In Lima a repertoire of small music and film festivals as well as gastronomic events bring the city together—though, if they are not held during the peak tourism season, these events won’t cause any notable price increase. With nearly 10 million residents and as the urban hub of Peru, Lima is privileged enough to hold many events with national and local tourism in mind.

  • Aniversario de Lima: In the first month of the year, just as things are about to (literally) heat up in the city, it's time to celebrate Lima’s anniversary. Every January 18, Lima celebrates its foundation in 1535 with city-wide cultural activities. Head to the Plaza de Armas (Main Square) in the historic center for music and parades. 
  • Fiestas Patria: Peru’s Independence Day is the largest event during Lima’s winter and is recognized on July 28 and 29. Peru was officially granted independence on July 28, 1821, however the second day is included in honor of the Armed Forces and National Police of Peru. Activities fill city streets as many district municipalities will organize performances and artistic or gastronomic fairs. These public events can bleed into the following day or even the whole weekend if the dates land on a Thursday or Friday. During Fiestas Patrias there are noticeably more street food options, especially the classic skewered cow’s heart (anticuchos) and fried doughnuts, called picarones. Small businesses may take these days off, however restaurants and stores often remain open to receive joyous and celebratory customers.  
  • Santa Rosa de Lima: On August 30, as winter comes to an end, there is a holiday for the first native-born American saint canonized by the Catholic Church. The date marks the anniversary of her death, and there are both celebrations of her life as well as memorials. Many small businesses close on this date. 
  • Festival Internacional de la Vendimia: Held during the first week of March, this Harvest Festival actually takes place in Ica, which is the perfect excuse to take a day or extended weekend trip outside of Lima. Ica is recognized for its pisco and wine production and is sunny year round.
  • Mistura: Back in the city, in the month of September, Lima plays host to this colorful celebration of Peru’s varied and traditional gastronomic treasures.
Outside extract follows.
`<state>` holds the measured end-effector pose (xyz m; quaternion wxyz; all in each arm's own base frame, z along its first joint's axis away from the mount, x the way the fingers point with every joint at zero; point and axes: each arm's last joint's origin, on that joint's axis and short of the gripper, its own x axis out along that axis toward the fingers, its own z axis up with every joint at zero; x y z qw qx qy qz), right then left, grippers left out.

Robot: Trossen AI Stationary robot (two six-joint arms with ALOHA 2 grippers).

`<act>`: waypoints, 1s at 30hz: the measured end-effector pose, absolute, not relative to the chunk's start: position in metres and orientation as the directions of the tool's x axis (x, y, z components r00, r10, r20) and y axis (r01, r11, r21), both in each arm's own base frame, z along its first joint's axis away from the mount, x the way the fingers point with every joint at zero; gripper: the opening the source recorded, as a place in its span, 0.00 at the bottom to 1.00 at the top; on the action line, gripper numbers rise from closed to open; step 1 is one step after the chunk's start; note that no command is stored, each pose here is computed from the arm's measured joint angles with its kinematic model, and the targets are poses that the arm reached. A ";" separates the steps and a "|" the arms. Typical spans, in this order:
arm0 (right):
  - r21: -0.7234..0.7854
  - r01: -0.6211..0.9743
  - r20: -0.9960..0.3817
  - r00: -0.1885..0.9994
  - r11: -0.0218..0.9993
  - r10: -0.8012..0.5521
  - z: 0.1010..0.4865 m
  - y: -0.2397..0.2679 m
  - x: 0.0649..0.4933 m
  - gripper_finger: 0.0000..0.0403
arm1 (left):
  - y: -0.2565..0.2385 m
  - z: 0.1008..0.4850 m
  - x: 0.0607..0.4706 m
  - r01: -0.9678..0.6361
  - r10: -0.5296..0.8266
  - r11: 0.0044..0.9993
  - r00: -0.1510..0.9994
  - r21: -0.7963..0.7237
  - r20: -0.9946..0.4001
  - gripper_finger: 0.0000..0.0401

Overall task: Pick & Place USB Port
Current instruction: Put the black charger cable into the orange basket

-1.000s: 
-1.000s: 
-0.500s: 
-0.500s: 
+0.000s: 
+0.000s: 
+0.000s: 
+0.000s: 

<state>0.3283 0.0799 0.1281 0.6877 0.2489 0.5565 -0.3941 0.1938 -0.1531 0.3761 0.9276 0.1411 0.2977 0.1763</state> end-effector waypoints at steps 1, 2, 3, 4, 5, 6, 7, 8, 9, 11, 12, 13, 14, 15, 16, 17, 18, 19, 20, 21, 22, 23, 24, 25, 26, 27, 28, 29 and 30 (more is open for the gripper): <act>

The exact location changes each year, but the festival itself lasts a week or two and is ideal for those who want to try typical plates from all regions of Peru. 
  • Señor de los Milagros: An annual religious festival that lasts all of October and seemingly paints the capital city purple. Small processions and celebrations take place throughout the month until culminating on November 1 with one of the longest processions in the world. This event is in remembrance of a series of miracles that began in October of 1693 when a great earthquake destroyed much of the city yet, remarkably, not a wall from which a painting of Cristo Moreno (Brown Christ) hung. This event repeated various times throughout history, and the figure was increasingly adored and worshipped with each passing earthquake. Witness the passionate parade in the center of Lima while eating the festive nougat pastry, Turrón de Doña Pepa.  
Frequently Asked Questions
  • What is the best time to visit Lima?

    The best times to visit Lima are between October-November or March-April, as these months are on the cusp or tail end of Peru’s summer, respectively.

  • What is peak season in Lima?

    The peak tourism season in Lima occurs during the northern hemisphere’s summer (June-August) as well as the month of December, when the U.S. school year comes to an end.

  • What is the hottest month in Lima?

    Summer runs from late November to early March, reaching its hottest point in February (average highs of 24°C / 75.2°F).